Tuesday, June 5, 2012

Dynarr256 for DBACC -or- The death of MAX_ROWS

Back in 2006 we became aware of problems storing large numbers of rows in a single table in cluster. Johan Andersson and Yves Trudeau have each blogged about the problem and the common workaround here and here.  We've since then done some cleanup to provide a more proper "Table is full" error message when running into this problem.

As explained in the referenced blog posts, the problem is the result of a limitation on the size of the hash index of each partition. The hash index for each partition would allow at most ~49 million records. By default an ndbd or ndbmtd node have only 1 local query handler (LQH) block and thus 1 partition per node.  The ndbmtd nodes having MaxNoOfExecutionThreads = 4 or 8 cluster will have 2 or 4 LQH per node respectively. So, the point at which you may encounter the "Table is full" error will vary depending upon the size of your configuration.  The recommended workaround was to instruct the NDBCLUSTER engine to create more partitions than the default by adding a MAX_ROWS clause to your ALTER or CREATE TABLE statements. However, the maximum accepted value for MAX_ROWS is limited to 4294967295 by mysqld. This limit causes the maximum number of partitions allowed by this hint to be at or around 88.

mysql> create table t1 (a bigint unsigned primary key ) engine=NDBCLUSTER MAX_ROWS=900000000000;
Query OK, 0 rows affected, 1 warning (1.06 sec)


mysql> show warnings\G
*************************** 1. row ***************************
Level: Warning
Code: 1105
Message: Ndb might have problems storing the max amount of rows specified
1 row in set (0.00 sec)

mysql> show create table t1\G
*************************** 1. row ***************************
Table: t1
Create Table: CREATE TABLE `t1` (
`a` bigint(20) unsigned NOT NULL,
PRIMARY KEY (`a`)
) ENGINE=ndbcluster DEFAULT CHARSET=latin1 MAX_ROWS=4294967295
1 row in set (0.00 sec)


Now, it is a little know fact that there are a total of 8 partitions allowed in each LQH. These 8 slots are divided by NoOfReplicas to give the number of "primary" partitions that can be defined. The maximum number of partitions that could be defined for a given table is calculated as:

#Nodes * #LQH per node * 8 / NoOfReplicas

In a two node cluster, with NoOfReplicas=2 and MaxNoOfExecutionThreads=4 (2 LQH per node), this MAX_ROWS hint would results in a total of 16 partitions allowing 784 million rows to be inserted.  But in a larger six node cluster, for example, with NoOfReplicas=2 and MaxNoOfExecutionThreads=8 (4 LQH per node) cluster should allow a maximum of 6*4*8/2 = 96 partitions, or ~4.7Bn rows total.  But with the MAX_ROWS hint cluster would only create 88 partitions, allowing ~4.3Bn rows per table.

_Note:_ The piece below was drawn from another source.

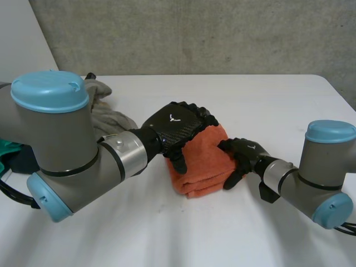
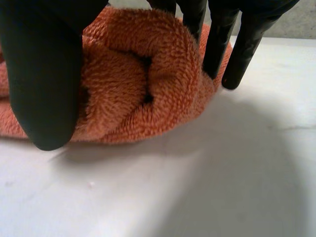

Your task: Fold the laundry.

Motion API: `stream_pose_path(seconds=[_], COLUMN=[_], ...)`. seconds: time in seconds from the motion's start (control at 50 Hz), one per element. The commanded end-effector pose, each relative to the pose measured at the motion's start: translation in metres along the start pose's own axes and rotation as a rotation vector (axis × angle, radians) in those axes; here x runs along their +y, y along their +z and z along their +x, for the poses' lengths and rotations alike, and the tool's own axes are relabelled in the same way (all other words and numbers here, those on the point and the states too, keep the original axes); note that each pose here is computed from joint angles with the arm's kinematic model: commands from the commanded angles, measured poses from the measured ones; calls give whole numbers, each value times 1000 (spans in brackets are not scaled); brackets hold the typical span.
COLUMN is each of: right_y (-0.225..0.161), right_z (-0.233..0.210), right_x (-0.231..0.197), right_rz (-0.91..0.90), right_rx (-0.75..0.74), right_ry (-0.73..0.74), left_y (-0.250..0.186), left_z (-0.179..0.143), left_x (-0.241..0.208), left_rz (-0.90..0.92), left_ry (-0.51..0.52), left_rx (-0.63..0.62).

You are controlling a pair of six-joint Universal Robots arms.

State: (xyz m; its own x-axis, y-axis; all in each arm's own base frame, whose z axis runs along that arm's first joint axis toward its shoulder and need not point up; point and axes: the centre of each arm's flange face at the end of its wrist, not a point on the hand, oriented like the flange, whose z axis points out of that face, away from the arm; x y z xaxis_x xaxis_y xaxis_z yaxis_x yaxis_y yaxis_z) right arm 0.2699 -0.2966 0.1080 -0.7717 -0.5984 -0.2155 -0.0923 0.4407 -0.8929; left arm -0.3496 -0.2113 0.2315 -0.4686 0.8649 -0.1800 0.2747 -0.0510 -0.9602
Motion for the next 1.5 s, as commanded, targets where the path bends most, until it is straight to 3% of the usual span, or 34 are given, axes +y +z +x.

In those rare case where the number of partitions created by the MAX_ROWS hint is not sufficient for the number of  rows you will need to add, you can calculate the maximum number of partitions capable for your configuration and explicitly specify that number using:

ALTER|CREATE TABLE... PARTITION BY KEY () PARTITIONS N;

The empty "BY KEY ()" definition defaults to using the primary key as the partitioning key. The trade off to this method is that when you scale up the cluster you could no longer use ALTER... REORGANIZE PARTITION to redistribute rows onto those newly added nodes in an online fashion.  The MAX_ROWS method adds no such limitation to REORGANIZE PARTITION.

*** CORRECTION ***

"The reports of my death are greatly exaggerated" -- Maximus R. Ows

Now, in version 7.2.6 there is no longer any limitation on the number of rows that may be created in a given partition and for most use cases it should no longer be necessary to use the MAX_ROWS hint or perform explicit key based partitioning to avoid the "Table is full" errors.  Due to a bug discovered at the last minute the fix to remove the hash index size limitation which was intended for 7.2.6 was not actually pushed.  :'-(  http://forums.mysql.com/read.php?25,544882,544882#msg-544882
 
There is still one limitation left which may still require these MAX_ROWS / PARTITION BY KEY workarounds. The maximum size of the fixed-length portion of any partition is maxed at 16 GB.  This limitation is being addressed and will be removed in a future version.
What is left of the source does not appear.